The fruit fly was chosen for the study as it has a short life cycle and shares a similar circadian clock to humans. While breakdown of the clock in behaviour has been observed before, no-one has tested clock gene expression.

“We can tell when the fruit fly is going to die by studying markers in the TIMELESS gene. When that gene starts to increase and loses rhythmicity in the fruit fly you know that particular fly is going to die in four days.

“We hypothesise that it’s the break-down in communication between the peripheral clock cells which causes this,” she says.

“The flies don’t have to be old to show this pattern, it’s a marker in young flies as well as old.

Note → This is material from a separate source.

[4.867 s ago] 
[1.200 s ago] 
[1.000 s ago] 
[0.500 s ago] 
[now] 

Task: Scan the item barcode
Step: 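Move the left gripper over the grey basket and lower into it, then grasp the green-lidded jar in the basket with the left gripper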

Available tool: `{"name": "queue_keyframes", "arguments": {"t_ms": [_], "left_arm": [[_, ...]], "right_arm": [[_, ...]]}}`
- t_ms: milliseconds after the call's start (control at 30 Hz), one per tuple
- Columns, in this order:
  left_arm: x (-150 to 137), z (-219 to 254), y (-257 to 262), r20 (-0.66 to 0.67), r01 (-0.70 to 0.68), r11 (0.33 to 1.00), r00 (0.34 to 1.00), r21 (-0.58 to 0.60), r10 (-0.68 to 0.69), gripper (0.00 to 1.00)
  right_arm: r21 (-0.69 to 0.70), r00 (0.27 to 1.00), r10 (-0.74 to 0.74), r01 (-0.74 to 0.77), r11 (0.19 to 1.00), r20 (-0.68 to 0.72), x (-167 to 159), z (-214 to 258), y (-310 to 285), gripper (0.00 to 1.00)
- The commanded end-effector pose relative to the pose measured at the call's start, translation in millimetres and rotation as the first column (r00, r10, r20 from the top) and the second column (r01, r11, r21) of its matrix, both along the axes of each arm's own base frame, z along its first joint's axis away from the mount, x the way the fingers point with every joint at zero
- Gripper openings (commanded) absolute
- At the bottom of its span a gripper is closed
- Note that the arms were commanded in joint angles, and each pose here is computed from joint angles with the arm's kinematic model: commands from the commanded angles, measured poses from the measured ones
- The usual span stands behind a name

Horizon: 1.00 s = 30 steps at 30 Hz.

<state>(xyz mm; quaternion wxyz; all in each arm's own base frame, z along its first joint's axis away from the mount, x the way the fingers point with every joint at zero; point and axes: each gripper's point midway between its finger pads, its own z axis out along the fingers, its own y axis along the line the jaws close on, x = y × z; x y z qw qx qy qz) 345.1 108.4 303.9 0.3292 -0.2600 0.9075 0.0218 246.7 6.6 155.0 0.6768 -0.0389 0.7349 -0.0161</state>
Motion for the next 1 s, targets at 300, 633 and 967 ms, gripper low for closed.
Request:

If there is a loss of this pattern in the PERIOD and TIMELESS genes then they die as well.”

The team sourced thousands of fruit flies and kept them in regular light/dark cycles with constant temperature or with temperature cycles to test the influence of entrainment. The health of the insects was monitored dailyand they were transferred into a plate reader to monitor the bioluminescence (glowing) signal of the genes every hour for at least 10 days.

This fly provides a model for the aging of clocks more generally and has implications for other animals and humans.